Where the listing below has a line with "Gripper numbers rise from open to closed", write out exactly that line and every line after it, stopping after the line with "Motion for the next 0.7".

Records shown Block Start

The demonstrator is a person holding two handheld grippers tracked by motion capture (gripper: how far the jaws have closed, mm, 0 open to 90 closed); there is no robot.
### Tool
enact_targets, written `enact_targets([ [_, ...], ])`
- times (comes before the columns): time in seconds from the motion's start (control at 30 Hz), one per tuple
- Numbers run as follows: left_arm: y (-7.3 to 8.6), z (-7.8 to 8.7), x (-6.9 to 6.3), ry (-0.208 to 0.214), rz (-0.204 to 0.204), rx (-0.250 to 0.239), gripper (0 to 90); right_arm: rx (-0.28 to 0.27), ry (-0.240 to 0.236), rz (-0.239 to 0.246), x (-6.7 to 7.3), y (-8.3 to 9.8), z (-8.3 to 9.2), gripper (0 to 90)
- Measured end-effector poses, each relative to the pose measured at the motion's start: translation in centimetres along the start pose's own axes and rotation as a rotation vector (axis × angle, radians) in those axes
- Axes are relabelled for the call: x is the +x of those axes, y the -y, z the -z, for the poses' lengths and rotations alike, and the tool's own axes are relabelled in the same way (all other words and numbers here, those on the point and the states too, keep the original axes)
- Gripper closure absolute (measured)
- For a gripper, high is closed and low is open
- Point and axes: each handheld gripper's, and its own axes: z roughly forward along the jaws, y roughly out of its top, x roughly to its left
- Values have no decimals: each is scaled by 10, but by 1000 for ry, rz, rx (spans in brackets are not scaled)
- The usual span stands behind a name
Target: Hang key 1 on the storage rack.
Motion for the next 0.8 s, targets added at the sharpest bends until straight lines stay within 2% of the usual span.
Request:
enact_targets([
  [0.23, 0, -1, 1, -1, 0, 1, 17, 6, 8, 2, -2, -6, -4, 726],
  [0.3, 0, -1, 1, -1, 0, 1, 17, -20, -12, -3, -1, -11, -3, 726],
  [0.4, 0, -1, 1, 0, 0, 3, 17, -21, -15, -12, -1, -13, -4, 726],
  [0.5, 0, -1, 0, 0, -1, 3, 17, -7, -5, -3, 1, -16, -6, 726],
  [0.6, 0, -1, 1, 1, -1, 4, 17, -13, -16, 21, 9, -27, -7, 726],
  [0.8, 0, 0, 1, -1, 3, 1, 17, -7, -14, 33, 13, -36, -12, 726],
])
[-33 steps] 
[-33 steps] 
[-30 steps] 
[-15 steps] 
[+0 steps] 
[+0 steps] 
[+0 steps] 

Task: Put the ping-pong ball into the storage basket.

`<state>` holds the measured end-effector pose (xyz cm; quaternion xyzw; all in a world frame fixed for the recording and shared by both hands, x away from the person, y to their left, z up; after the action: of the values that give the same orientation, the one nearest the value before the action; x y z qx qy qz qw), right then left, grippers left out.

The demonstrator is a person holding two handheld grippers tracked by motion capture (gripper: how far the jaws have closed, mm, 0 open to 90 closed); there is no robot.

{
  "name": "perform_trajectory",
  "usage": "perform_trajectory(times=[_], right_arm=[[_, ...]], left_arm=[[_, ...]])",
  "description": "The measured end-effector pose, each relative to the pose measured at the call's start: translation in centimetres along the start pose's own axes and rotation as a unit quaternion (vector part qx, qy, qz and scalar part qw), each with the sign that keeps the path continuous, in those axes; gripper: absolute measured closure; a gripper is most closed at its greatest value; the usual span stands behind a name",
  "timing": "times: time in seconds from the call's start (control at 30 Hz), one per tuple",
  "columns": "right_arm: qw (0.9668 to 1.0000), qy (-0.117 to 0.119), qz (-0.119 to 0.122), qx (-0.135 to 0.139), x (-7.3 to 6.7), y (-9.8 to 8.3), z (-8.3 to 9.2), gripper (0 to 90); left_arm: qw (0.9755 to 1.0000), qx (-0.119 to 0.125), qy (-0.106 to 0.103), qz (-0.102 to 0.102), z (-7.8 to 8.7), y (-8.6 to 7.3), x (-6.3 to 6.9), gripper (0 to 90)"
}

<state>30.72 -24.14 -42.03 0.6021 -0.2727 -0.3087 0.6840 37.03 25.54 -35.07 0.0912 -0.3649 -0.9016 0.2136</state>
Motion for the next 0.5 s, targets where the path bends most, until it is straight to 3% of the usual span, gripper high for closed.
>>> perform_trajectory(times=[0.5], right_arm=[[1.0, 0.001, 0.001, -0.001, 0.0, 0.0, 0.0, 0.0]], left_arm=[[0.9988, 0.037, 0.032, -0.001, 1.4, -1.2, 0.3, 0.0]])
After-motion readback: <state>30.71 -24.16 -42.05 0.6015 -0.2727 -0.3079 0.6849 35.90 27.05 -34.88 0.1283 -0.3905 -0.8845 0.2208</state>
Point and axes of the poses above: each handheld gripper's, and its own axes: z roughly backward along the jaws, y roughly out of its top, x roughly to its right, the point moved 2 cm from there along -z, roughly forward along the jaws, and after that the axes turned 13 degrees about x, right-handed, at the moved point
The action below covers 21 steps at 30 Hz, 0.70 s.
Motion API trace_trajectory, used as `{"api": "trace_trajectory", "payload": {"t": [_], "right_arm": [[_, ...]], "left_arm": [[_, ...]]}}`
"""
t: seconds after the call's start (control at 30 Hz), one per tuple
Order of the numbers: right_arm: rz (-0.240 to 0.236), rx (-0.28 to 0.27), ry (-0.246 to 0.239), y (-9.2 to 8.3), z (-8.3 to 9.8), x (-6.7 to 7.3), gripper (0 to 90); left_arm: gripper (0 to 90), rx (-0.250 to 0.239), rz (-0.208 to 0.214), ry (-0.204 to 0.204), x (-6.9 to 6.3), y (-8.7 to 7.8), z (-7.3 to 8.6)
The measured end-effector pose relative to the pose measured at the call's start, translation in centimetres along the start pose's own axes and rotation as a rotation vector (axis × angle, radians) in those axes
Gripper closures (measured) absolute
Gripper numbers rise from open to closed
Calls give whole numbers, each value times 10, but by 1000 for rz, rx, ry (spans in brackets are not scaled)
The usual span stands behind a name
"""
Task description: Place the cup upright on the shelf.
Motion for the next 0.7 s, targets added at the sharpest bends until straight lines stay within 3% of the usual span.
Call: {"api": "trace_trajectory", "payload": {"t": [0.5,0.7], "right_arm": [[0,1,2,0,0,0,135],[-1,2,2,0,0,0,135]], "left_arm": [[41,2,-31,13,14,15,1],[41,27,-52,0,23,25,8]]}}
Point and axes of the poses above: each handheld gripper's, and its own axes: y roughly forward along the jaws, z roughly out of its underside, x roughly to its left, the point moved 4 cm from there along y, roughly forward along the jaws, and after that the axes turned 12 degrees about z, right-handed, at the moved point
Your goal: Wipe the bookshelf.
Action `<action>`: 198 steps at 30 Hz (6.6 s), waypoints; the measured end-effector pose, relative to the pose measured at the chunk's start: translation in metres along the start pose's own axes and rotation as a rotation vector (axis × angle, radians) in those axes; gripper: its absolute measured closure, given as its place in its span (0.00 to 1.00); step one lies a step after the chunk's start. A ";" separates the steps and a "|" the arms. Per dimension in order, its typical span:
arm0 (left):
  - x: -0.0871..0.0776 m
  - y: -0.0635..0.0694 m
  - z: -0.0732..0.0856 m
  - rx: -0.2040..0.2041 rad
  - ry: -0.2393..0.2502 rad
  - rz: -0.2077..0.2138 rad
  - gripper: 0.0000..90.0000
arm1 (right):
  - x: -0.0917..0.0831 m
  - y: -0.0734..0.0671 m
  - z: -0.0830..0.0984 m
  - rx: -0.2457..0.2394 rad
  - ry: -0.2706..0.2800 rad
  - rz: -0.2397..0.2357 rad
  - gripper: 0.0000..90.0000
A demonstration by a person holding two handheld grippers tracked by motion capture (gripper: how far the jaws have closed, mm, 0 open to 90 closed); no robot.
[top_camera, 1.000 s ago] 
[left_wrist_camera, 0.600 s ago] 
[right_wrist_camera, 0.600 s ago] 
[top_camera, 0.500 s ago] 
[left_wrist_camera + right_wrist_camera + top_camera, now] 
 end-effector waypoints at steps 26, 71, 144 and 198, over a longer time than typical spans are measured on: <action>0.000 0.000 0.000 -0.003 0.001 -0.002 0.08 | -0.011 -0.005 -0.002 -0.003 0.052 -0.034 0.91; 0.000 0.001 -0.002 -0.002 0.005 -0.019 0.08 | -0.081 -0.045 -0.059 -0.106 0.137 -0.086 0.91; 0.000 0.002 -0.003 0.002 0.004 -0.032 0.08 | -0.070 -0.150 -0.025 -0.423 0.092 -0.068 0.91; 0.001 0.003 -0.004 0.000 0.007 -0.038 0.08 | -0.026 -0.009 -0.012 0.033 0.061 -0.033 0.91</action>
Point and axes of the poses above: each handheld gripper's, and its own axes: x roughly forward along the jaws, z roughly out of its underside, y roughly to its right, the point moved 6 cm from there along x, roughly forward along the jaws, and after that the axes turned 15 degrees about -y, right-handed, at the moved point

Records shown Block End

- Exercise result:
Gripper numbers rise from open to closed
Calls give whole numbers, each value times 10, but by 1000 for rz, rx, ry (spans in brackets are not scaled)
The usual span stands behind a name
"""
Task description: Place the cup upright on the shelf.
Motion for the next 0.7 s, targets added at the sharpest bends until straight lines stay within 3% of the usual span.

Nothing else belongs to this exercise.